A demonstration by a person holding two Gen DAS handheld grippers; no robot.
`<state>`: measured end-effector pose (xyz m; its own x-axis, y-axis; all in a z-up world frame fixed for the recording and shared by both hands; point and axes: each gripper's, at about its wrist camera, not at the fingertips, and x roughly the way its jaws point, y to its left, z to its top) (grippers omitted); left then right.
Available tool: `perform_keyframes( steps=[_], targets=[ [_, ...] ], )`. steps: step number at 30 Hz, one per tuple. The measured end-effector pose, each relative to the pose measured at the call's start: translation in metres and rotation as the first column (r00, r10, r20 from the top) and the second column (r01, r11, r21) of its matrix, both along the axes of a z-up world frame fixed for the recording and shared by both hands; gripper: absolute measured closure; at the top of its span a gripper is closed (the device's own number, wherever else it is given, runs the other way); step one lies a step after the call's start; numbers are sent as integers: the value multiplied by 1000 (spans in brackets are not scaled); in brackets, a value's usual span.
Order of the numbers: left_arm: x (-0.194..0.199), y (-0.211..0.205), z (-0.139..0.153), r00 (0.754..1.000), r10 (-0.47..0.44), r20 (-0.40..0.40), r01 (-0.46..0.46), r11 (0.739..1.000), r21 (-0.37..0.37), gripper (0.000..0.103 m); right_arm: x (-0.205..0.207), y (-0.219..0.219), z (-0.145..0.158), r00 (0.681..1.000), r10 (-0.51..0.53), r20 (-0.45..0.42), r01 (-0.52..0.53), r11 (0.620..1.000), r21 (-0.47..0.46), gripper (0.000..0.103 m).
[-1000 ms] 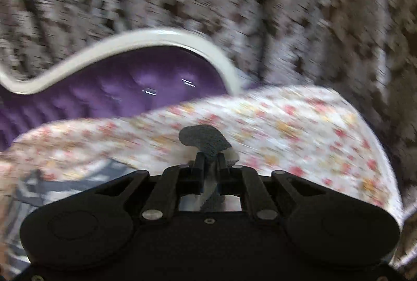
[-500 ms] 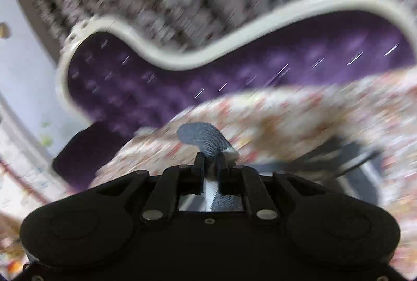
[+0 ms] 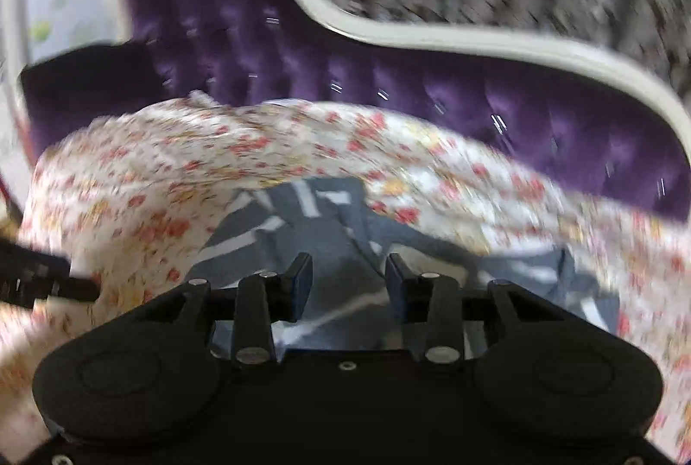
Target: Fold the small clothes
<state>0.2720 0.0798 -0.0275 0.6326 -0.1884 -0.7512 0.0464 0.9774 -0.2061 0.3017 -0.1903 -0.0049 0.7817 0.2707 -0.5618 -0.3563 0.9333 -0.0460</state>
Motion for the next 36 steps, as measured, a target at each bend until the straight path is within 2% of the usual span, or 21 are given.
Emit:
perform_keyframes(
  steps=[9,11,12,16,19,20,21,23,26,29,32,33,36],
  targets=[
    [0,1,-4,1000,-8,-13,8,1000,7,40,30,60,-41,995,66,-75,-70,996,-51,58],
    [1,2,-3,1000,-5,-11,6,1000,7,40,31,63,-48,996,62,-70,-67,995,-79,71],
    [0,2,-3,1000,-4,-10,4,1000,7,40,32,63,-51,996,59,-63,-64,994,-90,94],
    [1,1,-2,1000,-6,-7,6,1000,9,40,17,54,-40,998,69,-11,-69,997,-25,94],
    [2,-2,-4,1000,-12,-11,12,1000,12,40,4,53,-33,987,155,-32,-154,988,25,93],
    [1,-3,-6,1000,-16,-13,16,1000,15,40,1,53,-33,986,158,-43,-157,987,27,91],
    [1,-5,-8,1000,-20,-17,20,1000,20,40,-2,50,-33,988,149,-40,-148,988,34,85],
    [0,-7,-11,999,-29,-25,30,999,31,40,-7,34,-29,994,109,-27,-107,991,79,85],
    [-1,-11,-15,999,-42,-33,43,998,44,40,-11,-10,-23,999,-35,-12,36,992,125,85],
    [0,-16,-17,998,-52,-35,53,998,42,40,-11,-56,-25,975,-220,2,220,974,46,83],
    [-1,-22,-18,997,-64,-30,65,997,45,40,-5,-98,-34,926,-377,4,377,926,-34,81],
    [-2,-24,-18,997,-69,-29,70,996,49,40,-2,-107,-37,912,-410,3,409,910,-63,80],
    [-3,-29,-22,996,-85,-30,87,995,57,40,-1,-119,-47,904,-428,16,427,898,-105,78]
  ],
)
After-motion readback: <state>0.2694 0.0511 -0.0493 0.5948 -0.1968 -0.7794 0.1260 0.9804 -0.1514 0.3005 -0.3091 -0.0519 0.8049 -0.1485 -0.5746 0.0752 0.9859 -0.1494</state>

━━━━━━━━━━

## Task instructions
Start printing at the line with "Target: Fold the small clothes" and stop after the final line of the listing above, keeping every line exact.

## Response below
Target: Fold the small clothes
<state>0.2720 0.0798 -0.0275 0.6326 -0.1884 -0.7512 0.0464 0.9774 -0.2061 0.3017 -0.1903 -0.0049 0.7817 0.2707 -0.5618 -0.3563 0.9333 -0.0460</state>
Motion for the next 36 steps, as measured, a target at each bend until the straight path is within 2% of the usual span, or 21 are given.
Emit:
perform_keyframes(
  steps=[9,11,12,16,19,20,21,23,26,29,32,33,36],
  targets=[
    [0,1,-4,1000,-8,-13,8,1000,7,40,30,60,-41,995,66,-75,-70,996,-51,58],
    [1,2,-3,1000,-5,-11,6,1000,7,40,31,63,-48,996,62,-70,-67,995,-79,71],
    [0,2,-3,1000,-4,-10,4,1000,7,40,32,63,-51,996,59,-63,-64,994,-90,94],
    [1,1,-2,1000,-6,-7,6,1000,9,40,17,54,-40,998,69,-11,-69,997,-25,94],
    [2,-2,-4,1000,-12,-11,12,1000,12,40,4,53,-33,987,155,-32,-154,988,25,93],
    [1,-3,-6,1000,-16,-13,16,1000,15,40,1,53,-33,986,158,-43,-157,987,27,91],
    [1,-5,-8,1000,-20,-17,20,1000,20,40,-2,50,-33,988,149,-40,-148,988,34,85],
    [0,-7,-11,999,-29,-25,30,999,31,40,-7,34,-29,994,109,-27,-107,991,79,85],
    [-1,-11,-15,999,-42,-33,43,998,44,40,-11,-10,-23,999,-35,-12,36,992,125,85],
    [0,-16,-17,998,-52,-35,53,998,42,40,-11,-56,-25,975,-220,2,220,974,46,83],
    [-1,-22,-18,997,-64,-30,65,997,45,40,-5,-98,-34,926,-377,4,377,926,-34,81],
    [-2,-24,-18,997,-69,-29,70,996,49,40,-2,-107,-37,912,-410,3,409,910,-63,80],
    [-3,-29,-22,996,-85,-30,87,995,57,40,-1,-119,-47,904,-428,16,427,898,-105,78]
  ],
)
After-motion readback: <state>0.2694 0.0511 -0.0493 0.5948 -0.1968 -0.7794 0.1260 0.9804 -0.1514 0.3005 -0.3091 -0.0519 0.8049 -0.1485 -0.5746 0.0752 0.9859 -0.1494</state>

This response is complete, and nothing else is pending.